Information:
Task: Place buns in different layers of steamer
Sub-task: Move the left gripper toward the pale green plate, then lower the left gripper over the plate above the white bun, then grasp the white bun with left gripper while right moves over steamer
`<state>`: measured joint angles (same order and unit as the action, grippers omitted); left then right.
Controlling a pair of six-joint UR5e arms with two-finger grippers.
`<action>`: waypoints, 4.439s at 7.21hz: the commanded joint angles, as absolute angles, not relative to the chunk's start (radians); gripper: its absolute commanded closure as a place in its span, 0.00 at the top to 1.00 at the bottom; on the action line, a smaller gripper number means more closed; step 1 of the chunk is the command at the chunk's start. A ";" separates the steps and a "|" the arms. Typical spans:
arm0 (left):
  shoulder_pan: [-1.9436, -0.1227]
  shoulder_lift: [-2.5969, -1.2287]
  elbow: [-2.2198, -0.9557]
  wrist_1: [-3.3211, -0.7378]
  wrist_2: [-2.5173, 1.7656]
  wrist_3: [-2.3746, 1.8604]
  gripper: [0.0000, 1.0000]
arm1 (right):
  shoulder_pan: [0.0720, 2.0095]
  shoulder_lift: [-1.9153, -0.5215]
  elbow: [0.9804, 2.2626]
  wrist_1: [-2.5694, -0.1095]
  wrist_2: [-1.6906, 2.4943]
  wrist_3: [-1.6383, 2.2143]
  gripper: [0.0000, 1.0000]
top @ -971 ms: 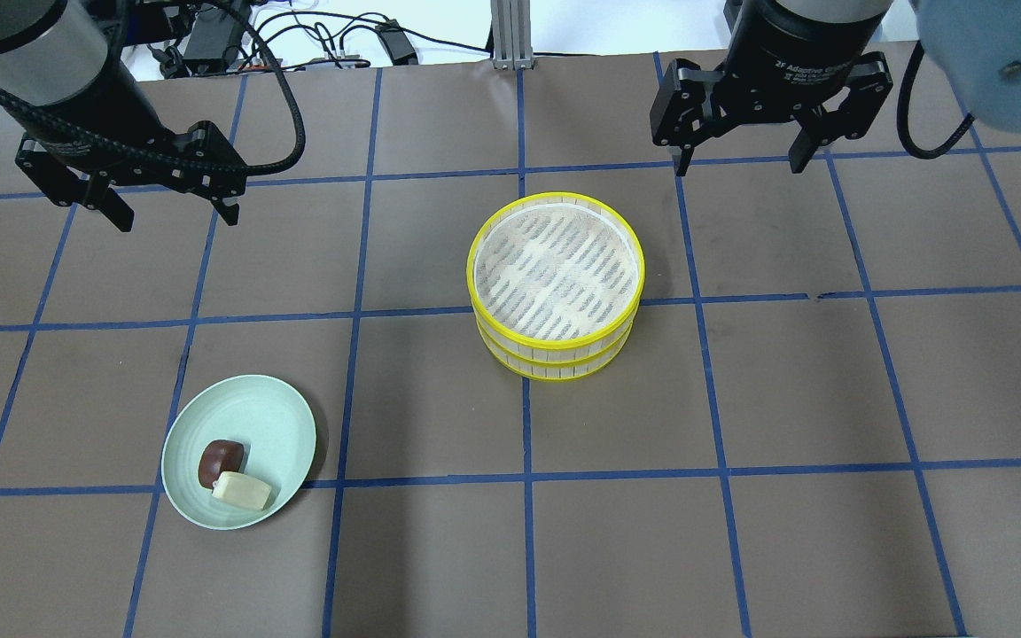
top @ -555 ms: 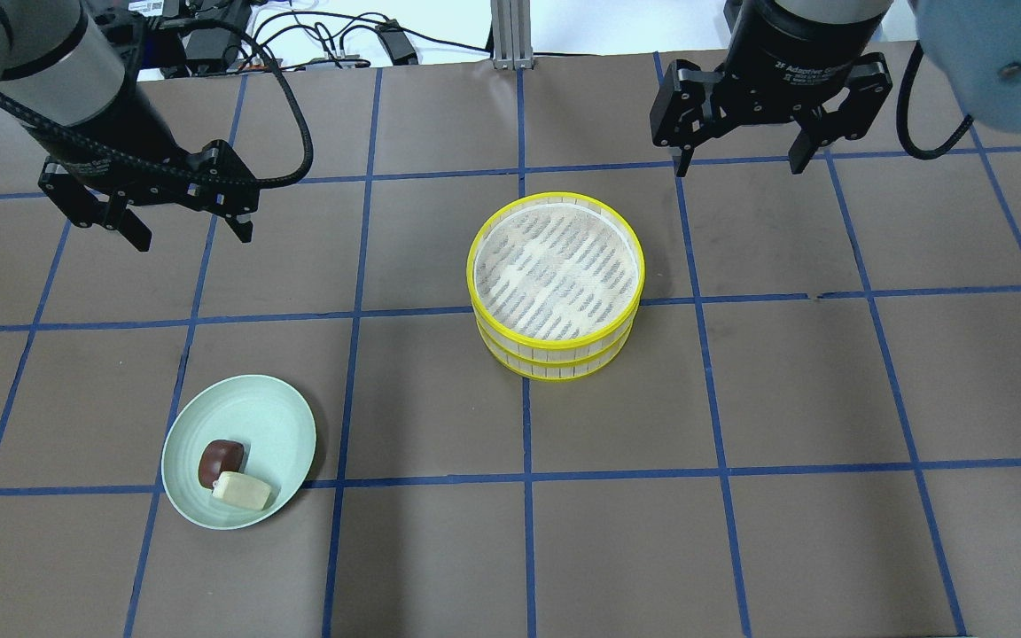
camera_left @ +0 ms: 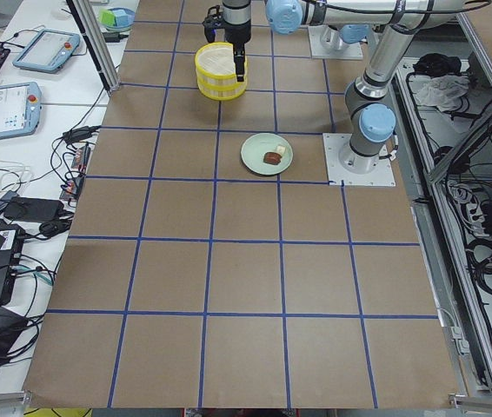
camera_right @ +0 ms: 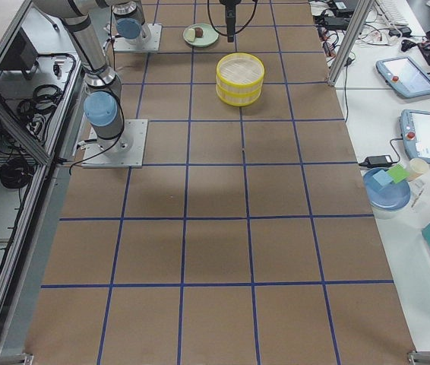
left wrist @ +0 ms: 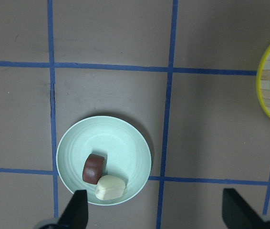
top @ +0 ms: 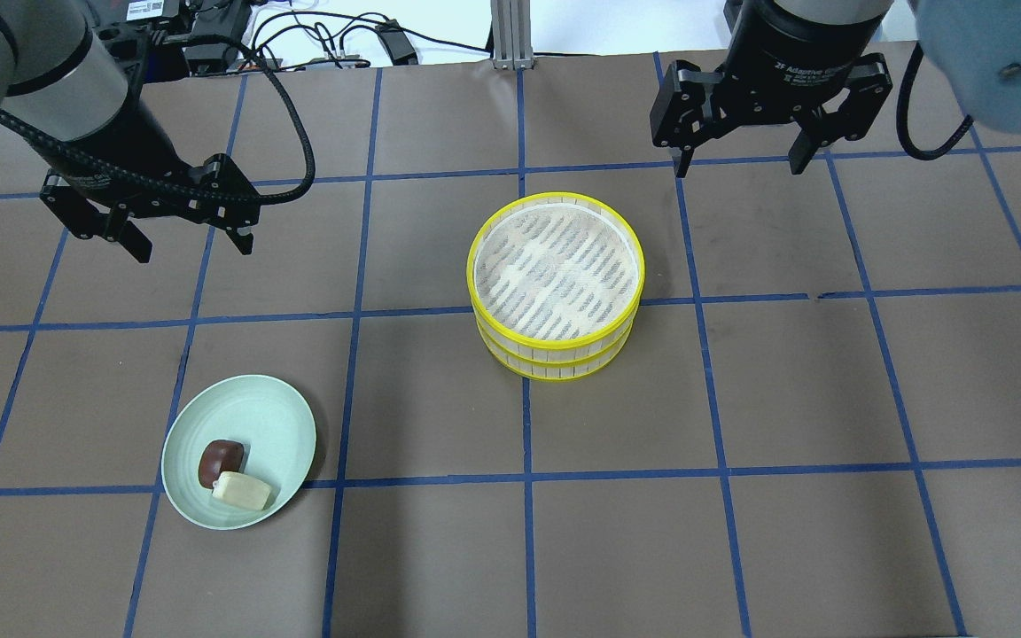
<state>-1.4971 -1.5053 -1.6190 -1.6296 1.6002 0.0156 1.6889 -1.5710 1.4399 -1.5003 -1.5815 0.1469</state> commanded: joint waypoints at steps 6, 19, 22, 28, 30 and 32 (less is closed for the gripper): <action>-1.400 -1.508 -1.790 -1.658 1.597 0.055 1.00 | 1.689 -1.571 1.440 -1.500 -1.582 0.146 1.00; -1.355 -1.637 -1.927 -1.717 1.601 0.063 1.00 | 1.689 -1.571 1.443 -1.502 -1.583 0.146 1.00; -1.350 -1.713 -1.941 -1.691 1.611 0.061 0.96 | 1.698 -1.545 1.453 -1.514 -1.580 0.158 1.00; -1.313 -1.867 -1.947 -1.589 1.632 0.060 0.94 | 1.700 -1.526 1.456 -1.545 -1.582 0.155 1.00; -1.307 -1.870 -1.947 -1.594 1.635 0.060 0.93 | 1.700 -1.526 1.456 -1.545 -1.582 0.155 1.00; -1.301 -1.868 -1.965 -1.601 1.641 0.061 0.89 | 1.700 -1.528 1.456 -1.545 -1.582 0.155 1.00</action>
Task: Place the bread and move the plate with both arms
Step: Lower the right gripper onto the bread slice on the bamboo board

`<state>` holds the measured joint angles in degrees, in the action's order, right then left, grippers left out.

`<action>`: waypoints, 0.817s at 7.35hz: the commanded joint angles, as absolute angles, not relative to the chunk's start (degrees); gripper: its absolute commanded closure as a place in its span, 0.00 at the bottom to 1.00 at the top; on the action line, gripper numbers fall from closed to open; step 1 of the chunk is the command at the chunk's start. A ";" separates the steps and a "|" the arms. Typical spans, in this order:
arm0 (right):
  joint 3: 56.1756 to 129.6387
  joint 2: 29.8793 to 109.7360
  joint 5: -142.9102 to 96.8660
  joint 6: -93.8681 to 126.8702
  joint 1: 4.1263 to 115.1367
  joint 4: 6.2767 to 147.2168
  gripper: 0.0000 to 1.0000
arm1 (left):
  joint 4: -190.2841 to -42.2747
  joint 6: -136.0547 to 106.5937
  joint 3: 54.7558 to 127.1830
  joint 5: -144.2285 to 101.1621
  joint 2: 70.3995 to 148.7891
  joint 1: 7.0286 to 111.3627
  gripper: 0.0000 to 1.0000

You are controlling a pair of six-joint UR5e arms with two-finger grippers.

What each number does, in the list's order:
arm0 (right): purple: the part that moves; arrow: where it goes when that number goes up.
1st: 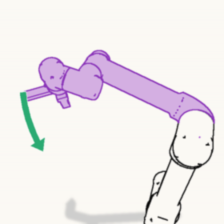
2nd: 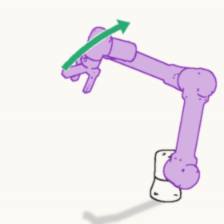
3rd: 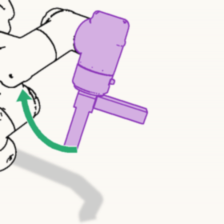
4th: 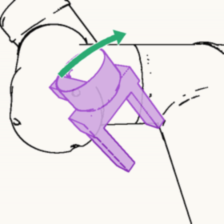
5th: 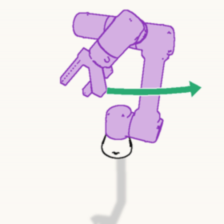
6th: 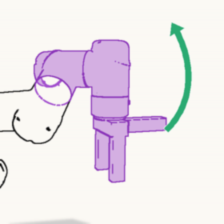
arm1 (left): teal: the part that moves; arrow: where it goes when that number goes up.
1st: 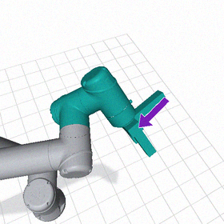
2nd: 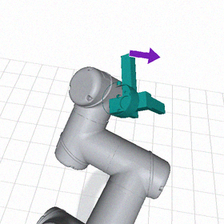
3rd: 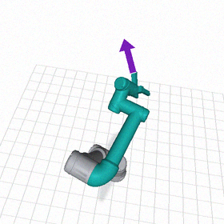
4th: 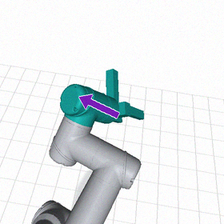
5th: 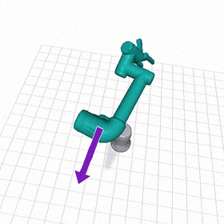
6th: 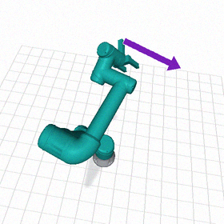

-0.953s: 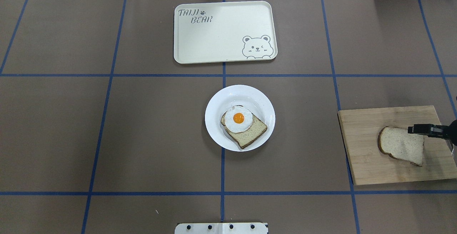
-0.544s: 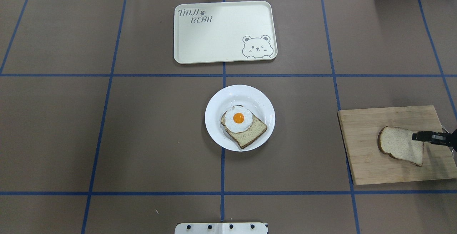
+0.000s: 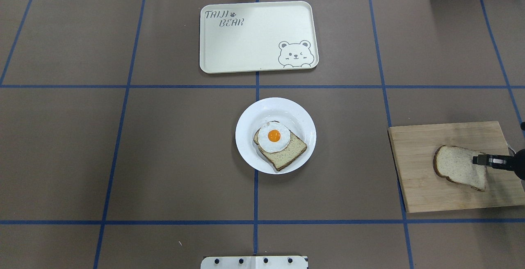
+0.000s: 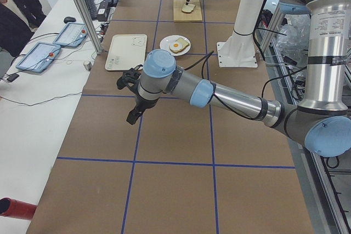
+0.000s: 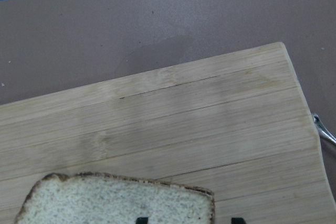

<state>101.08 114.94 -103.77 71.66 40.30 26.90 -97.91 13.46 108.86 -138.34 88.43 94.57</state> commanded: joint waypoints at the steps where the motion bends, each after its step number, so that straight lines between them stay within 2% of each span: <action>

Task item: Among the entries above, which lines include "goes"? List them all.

Exercise result:
arm0 (right): purple: the part that moves; arrow: where it goes when that number goes up.
arm1 (left): teal: the part that moves; arrow: where it goes when that number goes up.

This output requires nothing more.